#### Data below:

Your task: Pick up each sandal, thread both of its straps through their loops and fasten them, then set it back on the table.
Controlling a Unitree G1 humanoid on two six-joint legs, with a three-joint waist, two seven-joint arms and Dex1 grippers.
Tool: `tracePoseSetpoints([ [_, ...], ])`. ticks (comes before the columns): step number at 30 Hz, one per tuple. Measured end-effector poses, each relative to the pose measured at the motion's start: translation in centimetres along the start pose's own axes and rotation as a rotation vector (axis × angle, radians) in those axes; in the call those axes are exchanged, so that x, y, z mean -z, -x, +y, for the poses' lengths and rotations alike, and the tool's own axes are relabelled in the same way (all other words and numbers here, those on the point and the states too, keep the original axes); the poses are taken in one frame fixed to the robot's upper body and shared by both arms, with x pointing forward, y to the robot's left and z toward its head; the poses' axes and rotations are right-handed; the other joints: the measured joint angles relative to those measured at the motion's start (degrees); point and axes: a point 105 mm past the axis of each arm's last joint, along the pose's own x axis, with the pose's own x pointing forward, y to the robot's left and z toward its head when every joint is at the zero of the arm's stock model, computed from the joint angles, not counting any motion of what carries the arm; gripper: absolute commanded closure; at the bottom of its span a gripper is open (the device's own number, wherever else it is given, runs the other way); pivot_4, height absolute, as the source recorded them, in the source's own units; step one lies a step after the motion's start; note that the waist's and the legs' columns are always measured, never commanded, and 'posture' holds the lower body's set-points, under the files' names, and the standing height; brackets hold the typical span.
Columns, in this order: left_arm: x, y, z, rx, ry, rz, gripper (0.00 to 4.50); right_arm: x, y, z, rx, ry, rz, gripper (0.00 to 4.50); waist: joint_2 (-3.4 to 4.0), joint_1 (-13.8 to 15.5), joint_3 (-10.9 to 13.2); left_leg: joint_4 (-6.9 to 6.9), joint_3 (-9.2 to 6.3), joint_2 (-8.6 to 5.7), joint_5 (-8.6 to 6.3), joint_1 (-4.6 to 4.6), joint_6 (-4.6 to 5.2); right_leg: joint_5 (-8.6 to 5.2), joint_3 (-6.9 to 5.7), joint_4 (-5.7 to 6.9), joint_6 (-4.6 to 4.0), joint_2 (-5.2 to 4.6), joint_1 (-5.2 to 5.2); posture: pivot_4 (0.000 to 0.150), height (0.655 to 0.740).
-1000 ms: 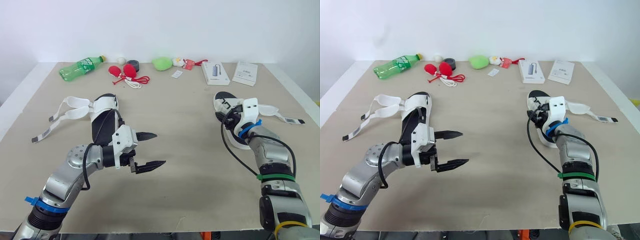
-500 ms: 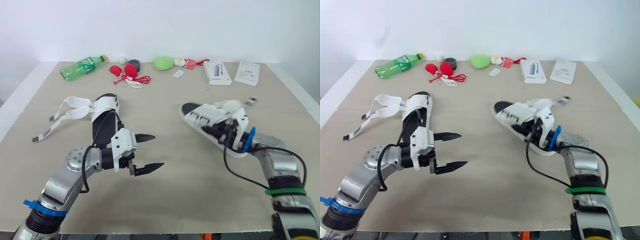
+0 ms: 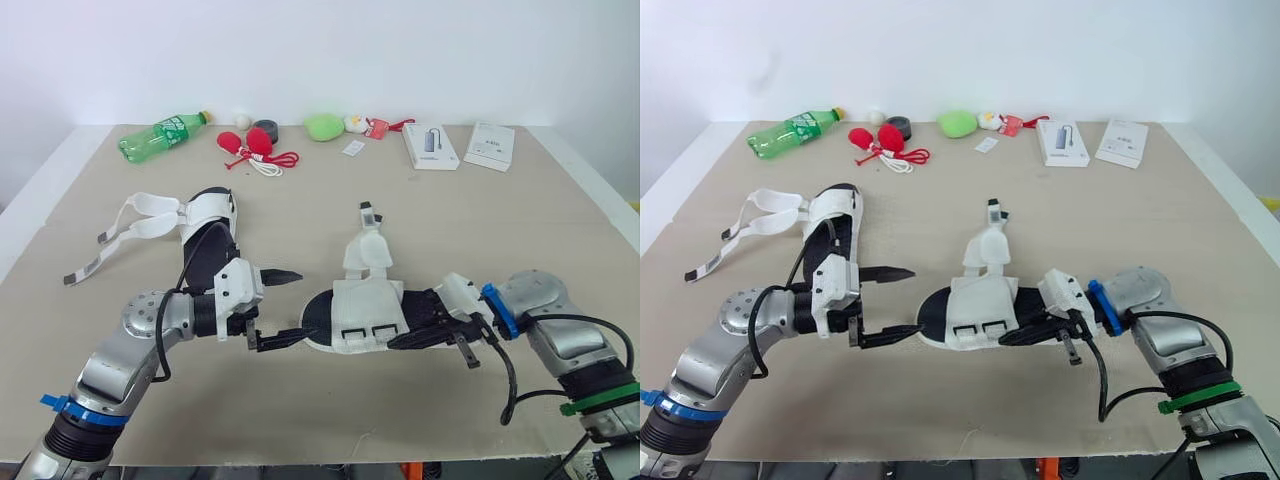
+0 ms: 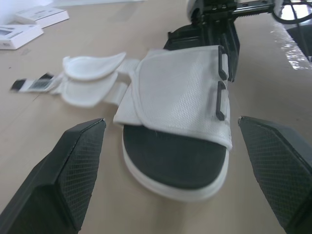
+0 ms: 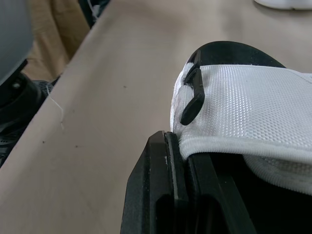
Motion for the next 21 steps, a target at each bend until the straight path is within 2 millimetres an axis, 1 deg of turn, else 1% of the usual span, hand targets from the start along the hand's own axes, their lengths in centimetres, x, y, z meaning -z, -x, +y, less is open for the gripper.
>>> tracePoseSetpoints([
  [5,0.3,0.2,-0.3,0.003,0.001,0.002,0.0,0.2,-0.5,0.0,-0.035,0.025,0.007,4.36,-0.01,0.0,0.0,-0.01,-0.01,0.0,0.0,0.0,0.0,-0.02,-0.01,0.0,0.0,0.0,0.01,0.15,0.74],
  [10,0.6,0.4,-0.5,0.005,-0.003,0.01,0.0,0.5,-0.5,-1.1,-0.005,0.002,-0.019,4.36,-0.01,0.0,0.0,0.01,0.0,0.01,0.0,0.01,0.0,0.03,0.0,0.0,-0.02,0.0,0.03,0.15,0.74],
  [14,0.7,0.4,-0.5,0.005,-0.005,0.012,0.0,0.4,-1.0,-1.4,-0.002,-0.015,-0.049,4.36,-0.02,0.1,0.0,0.01,-0.01,0.03,0.0,0.0,0.0,0.02,-0.01,0.0,-0.02,0.01,0.02,0.15,0.74],
  [17,0.7,0.5,-0.5,0.004,-0.011,0.019,0.0,0.5,-1.0,-1.4,-0.001,-0.02,-0.042,4.36,-0.01,0.1,0.0,0.01,0.0,0.02,0.0,0.0,0.0,0.02,-0.01,0.0,-0.01,0.01,0.02,0.15,0.74],
  [18,0.7,0.5,-0.5,0.003,-0.013,0.021,0.0,0.6,-1.0,-1.4,-0.001,-0.029,-0.042,4.08,-0.02,0.1,0.0,0.01,-0.01,0.03,0.0,0.01,0.0,0.02,-0.02,0.0,-0.02,0.01,0.02,0.15,0.74],
  [19,0.7,0.5,-0.5,0.003,-0.013,0.021,0.0,0.6,-0.9,-1.4,0.0,-0.033,-0.042,3.7,-0.01,0.1,0.0,0.01,-0.01,0.03,0.0,0.01,0.0,0.03,-0.01,0.01,-0.02,0.01,0.02,0.15,0.74],
  [20,0.7,0.5,-0.5,0.003,-0.014,0.021,0.0,0.7,-0.9,-1.3,0.0,-0.039,-0.038,3.52,-0.01,0.1,0.0,0.01,-0.01,0.03,0.0,0.01,0.0,0.03,-0.01,0.01,-0.02,0.01,0.03,0.15,0.74],
  [21,0.7,0.5,-0.5,0.003,-0.014,0.022,0.0,0.9,-0.6,-1.1,0.001,-0.048,-0.026,2.81,-0.02,0.1,0.0,0.01,0.0,0.02,0.0,0.01,0.0,0.02,-0.01,0.01,-0.02,0.01,0.04,0.15,0.74],
])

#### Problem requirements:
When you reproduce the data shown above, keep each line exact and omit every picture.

#### Task solution:
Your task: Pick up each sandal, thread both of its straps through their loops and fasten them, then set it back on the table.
Controlling a Unitree G1 humanoid on two six-joint legs, with a three-joint waist, two seven-joint arms and Dex1 grippers.
Tool: `tracePoseSetpoints([ [_, ...], ])`. ticks (comes before the columns): step number at 30 Hz, one per tuple. Measured end-effector poses, each relative to the pose measured at the motion's start: translation in centimetres along the start pose's own axes and rotation as a rotation vector (axis × angle, radians) in those axes; in the call those axes are exchanged, so that x, y, z mean -z, -x, +y, for the poses' lengths and rotations alike, and the tool's own axes are relabelled in the same way (all other words and numbers here, those on the point and the states too, keep the original axes); the poses are taken in one frame fixed to the robot's upper body and shared by both arms, with x pointing forward, y to the robot's left and z toward its head; the poses' axes and rotations are right-handed; the other joints: the measured joint angles relative to those measured at the motion's start (degrees); point and axes: a point 105 mm past the axis of each arm's last joint, along the pose's own x axis, with the pose's own x pointing forward, y to the robot's left and z toward its head when every joint is at the zero of the arm's stock model, computed from the joint angles, not counting any motion of what carries the arm; gripper: absolute commanded closure; at the bottom of its span a gripper is open (the device's own number, wherever else it is given, runs the other way); pivot_4, height absolute, as the source recorded them, in the source's own units; step one lies a step after the motion's start; note that the waist's and the legs' columns are always measured, never commanded, and 'posture' holds the lower body's set-points, under the files' names, and the standing height; brackets hold the typical span.
Columns, in this order: left_arm: x, y, z, rx, ry, rz, gripper (0.00 to 4.50); right_arm: x, y, z, rx, ry, rz, gripper (0.00 to 4.50); waist: joint_2 (-3.4 to 4.0), joint_1 (-13.8 to 15.5), joint_3 (-10.9 to 13.2); left_leg: joint_4 (-6.9 to 6.9), joint_3 (-9.2 to 6.3), joint_2 (-8.6 to 5.7), joint_5 (-8.6 to 6.3), joint_1 (-4.6 to 4.6), joint_6 (-4.6 to 5.2); right_leg: joint_5 (-8.6 to 5.2), joint_3 (-6.9 to 5.7), joint_4 (-5.7 to 6.9), joint_6 (-4.6 to 4.0), joint_2 (-5.2 to 4.6), joint_1 (-5.2 to 5.2); posture: pivot_4 (0.000 to 0.150), height (0.655 to 0.740).
-1000 ms: 
-500 ms: 
+0 ms: 
+0 ms: 
+0 ms: 
Motion for the next 21 steps, a target at each bend until the straight path is within 2 millimetres an axis, 1 deg of turn, else 1% of the usual span, hand targets from the start along the hand's own axes, their lengths in centimetres, x, y, z meaning -z, -x, +y, less is open for the gripper.
>>> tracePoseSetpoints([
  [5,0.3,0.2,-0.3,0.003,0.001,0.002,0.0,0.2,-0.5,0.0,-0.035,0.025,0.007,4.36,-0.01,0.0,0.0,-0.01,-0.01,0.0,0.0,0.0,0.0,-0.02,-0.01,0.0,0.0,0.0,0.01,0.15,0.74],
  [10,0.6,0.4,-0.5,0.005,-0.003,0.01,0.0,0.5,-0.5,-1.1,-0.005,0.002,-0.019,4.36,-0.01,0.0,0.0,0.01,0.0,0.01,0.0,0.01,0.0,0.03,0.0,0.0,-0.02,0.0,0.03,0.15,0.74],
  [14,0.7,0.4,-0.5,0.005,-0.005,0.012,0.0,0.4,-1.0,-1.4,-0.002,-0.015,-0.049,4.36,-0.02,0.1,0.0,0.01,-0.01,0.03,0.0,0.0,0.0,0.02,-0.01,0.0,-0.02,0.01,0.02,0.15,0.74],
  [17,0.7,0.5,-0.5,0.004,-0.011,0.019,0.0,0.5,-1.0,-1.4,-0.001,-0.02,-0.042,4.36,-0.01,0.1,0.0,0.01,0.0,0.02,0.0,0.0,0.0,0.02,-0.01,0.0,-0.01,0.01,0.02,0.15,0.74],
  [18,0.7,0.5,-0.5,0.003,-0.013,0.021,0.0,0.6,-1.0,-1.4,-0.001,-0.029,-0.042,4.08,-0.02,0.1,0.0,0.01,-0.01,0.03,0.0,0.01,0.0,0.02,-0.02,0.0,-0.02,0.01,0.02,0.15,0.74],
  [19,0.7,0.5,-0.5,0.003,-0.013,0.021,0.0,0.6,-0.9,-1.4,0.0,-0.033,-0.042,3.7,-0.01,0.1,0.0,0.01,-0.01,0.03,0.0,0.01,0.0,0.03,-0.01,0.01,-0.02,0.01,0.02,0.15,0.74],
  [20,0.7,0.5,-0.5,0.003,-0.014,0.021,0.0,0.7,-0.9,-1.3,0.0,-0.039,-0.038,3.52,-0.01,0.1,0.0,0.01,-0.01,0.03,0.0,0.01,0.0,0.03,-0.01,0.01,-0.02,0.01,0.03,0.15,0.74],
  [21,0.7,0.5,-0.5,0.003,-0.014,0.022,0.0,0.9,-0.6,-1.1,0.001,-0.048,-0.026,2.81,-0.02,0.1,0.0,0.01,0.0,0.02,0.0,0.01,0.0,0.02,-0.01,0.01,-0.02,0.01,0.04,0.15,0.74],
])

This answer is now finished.